The Paul plan also fails the basic test of progressivity. It promises a big tax cut for everyone, but analyses show it would be a big tax cut for high earners and businesses and basically a wash for everyone else.
I guess they forgot to link to that? I don’t know. I’ll keep looking for them. What’s interesting here is that the Times assumes that the rich are actually paying the high rates that are stated (somewhere) in the tax code for their brackets. After all the deductions and loopholes, which through the help of a tax attorney who knows the code, they can avoid paying exactly those high rates. The Paul Plan leaves only two deductions: for charitable contributions, and mortgages. The rest all disappear into the trash can (or the burn pile). So, the rich would actually pay more than they have been in the recent years, and yes, they’d pay more than those working at McDonald’s (actual dollar wise).

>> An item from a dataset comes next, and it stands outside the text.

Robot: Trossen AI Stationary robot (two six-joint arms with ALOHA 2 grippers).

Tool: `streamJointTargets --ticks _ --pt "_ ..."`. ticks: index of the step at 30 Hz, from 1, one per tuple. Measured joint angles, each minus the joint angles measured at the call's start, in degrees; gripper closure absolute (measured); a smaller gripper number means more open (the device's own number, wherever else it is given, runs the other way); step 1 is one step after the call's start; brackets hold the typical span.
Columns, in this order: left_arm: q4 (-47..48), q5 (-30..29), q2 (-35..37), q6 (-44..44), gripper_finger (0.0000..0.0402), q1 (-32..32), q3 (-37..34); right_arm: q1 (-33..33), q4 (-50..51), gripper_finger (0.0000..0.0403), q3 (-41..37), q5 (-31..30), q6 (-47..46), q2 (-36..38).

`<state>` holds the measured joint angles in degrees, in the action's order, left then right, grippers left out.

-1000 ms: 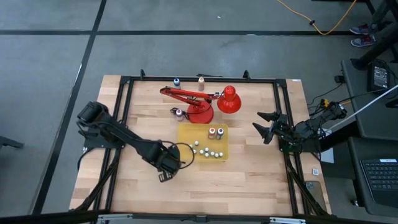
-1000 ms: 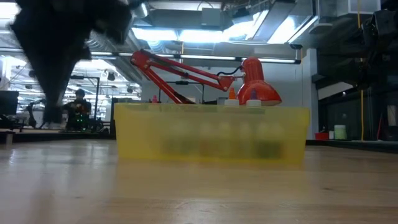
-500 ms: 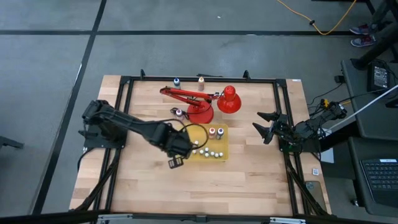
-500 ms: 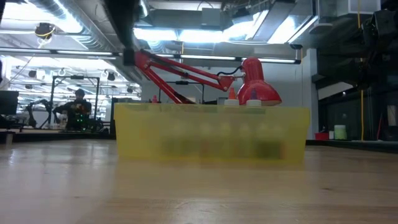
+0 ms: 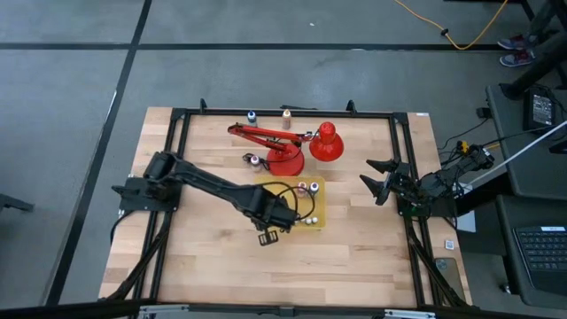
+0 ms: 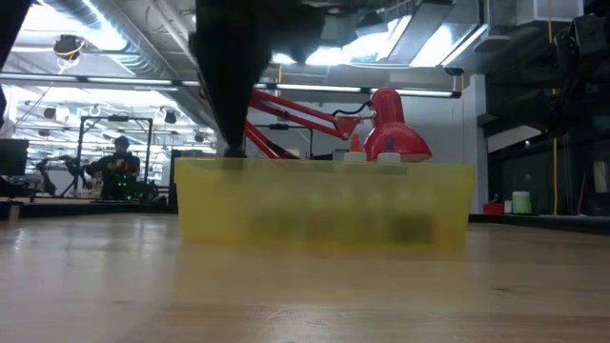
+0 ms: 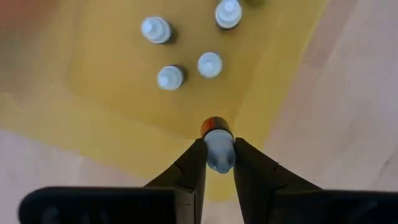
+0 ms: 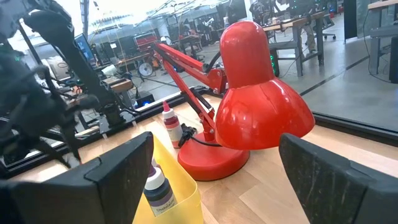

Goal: Pick & Place food coloring
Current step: Put the small red food bottle into the yellow bin, then put the big red food bottle into the yellow bin

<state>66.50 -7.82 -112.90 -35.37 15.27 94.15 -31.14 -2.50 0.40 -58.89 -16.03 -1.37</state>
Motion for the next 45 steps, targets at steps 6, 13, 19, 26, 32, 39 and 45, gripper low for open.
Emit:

Mr. Paul might be on to something if he were willing to acknowledge that his flat tax is essentially a value-added tax similar to those used in all market-oriented democracies except the United States.
The New York Times claims that this is a Value Added Tax, or VAT. I find problems with that simply in the very definition of the term itself. Here’s the definition from Investopedia:
A type of consumption tax that is placed on a product whenever value is added at a stage of production and at final sale. Value-added tax (VAT) is most often used in the European Union. The amount of value-added tax that the user pays is the cost of the product, less any of the costs of materials used in the product that have already been taxed.
We can see the problems with this already. The Fair & Flat Tax Plan is still taxing income, and much that I don’t like an income tax, we’re talking getting rid of many other taxes in the process, for which, I can settle with this for now. A consumption tax is completely different. The tax only is applied when a person or firm buys something. This is a Sales Tax, for example. These two tax very different things. One before you have your net income, and the other after you have your net income.
The Times does do good in pointing out the problems with a VAT, but the Paul plan simply is not a VAT.
Mr. Paul’s plan heads the wrong way on all those fronts, providing less progressivity and more cuts to spending and investment. It is bad policy, and it does nothing to foster a meaningful debate about the economy or taxes.
Less progressivity? From the same people who call for equality? Really? That aside, this actually helps, because the plan takes away those deductions the wealthy people have been using to pay a very low rate. The NYT would rather see them with a higher rate, but I guarantee that the deductions will not be taken away. The necessary cuts would actually be good, as this would allow private investment, by individuals and businesses, to take place, now that they have more capital of which to invest. This plan would allow families in trouble to breath a breath of fresh air, and begin to gain some stable ground.
To be fair, it’s a good policy to have a debate over taxation with. For the past so many years, all that’s been done is fiddle with the code. This is radically different. This is a game changer. This is what separates Paul from the crowd, and to say that this “does nothing to foster a meaningful debate about the economy or taxes” is truly off-point, and selfish. The Founders rebelled over taxation when it was in the single digits. Proclaiming that government can better invest money worked hard by other people is grossly inept and stupidly selfish and cronyist, if you ask me.